Кошачьи проделки (сборник). Дорин Тови
я спросила, почему же он хромал, если не свалился с крыши, мистер Харлер ответил: «Вы бы тоже хромали, если бы у вас болели ноги», и назвал его бедным мужичком.
Он дал ему ауреомицин. После этого, с болью в сердце размышляя над тем, как на него, больного, напал кот, которого мы приютили, от которого, вероятно, он и подхватил инфекцию в драке, мы смотрели, как Соломон вяло и безразлично ковыляет за коттедж, в высокую траву.
«Дайте ему немного отдохнуть», – сказал ветеринар, сделав инъекцию. Так мы и поступили – нарочно оставшись работать в саду, чтобы его оберегать, и зорко высматривая Робертсона. При этом совершенно не обращая внимания на палящее солнце, разве что радуясь, как тепло пойдет нашему коту на пользу. Через час, отправившись посмотреть, как там наш Соломон, я обнаружила, что он получил тепловой удар.
Это было вполне очевидно. У него болели лапы, инъекция лекарства вызвала у него сонливость, сила солнца усугубила эффект. Соломон сделался слишком оцепенелым, чтобы пошевелиться, даже если бы и захотел. Так просто, что мы даже об этом не подумали.
Испытывая душевную боль, я подхватила его, безжизненного: голова свешивалась мне на руку, изо рта тоненькой струйкой текла слюна – и бросилась с ним к Чарльзу. Мы уложили его к себе на кровать, самое холодное место, которое можно было придумать, и задернули занавески. Столько картин пронеслось у меня в голове, пока мы наблюдали за ним и ждали. Соломон – котенок, бегающий взад и вперед по этой самой кровати.
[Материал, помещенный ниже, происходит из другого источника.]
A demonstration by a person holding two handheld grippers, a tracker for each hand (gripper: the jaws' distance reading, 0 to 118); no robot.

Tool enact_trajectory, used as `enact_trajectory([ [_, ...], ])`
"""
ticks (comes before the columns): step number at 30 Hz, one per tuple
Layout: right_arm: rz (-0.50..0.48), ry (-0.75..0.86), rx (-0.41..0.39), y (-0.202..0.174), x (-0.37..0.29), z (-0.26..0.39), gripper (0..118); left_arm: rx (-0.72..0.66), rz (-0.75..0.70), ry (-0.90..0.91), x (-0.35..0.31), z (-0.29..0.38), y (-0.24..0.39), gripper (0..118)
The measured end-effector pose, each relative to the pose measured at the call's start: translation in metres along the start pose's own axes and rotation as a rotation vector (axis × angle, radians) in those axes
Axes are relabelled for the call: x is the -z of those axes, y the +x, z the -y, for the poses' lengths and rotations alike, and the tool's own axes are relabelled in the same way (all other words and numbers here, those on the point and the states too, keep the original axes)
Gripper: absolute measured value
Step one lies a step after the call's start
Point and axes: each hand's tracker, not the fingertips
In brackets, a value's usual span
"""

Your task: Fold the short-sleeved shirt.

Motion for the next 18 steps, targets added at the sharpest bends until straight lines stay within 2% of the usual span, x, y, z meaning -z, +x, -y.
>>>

Соломон на прогулке с нами, восторженно носящийся на своих длинных черных лапах, пытаясь нас поймать, когда от него убегаешь. Соломон, такой нервный, при всей своей напускной браваде; приходящий ко мне, будучи испуганным; заглядывающий в глаза за поддержкой и утешением, когда находился в руках ветеринара; доверяющий мне каждым дюймом своего маленького светло-коричневого с подпалинами тельца, – и вот я его подвела.
Однако недаром он был нашим маленьким черномордым клоуном. В то самое время, как я проглотила слезы, – Соломон боялся слез, он всегда прятался под стол, случись мне заплакать, – в комнату вошла Шеба. Залезла прямо на кровать. Со знанием дела обнюхала Соломона. Проинформировала нас своим надтреснутым сопрано, что с ним ничего особенного, и уселась, беззаботно умываясь, на окно, за занавесками.
Она была права. Полчаса спустя он уже сидел и пил кроличий бульон. Позже отведал и самого кролика. Через два дня – настолько быстро действовал ауреомицин – он пришел в норму. Ел, как конь. Бегал всякий раз, как ему приходило в голову, в паддок задираться с Робертсоном (правда, я ходила за ним по пятам и уносила обратно, прежде чем он получал такую возможность). Робертсон, чуя его унижение, оставался все время с Аннабель. Чтобы отвлечь Соломона от Робертсона, мы брали их с Шебой на прогулку. Именно так появилась идея купить пианино.
Однажды вечером мы повели их через холмы. Чарльз нес Шебу, которая в противном случае имела склонность говорить, что у нее болят лапы, и поворачивать обратно с полпути.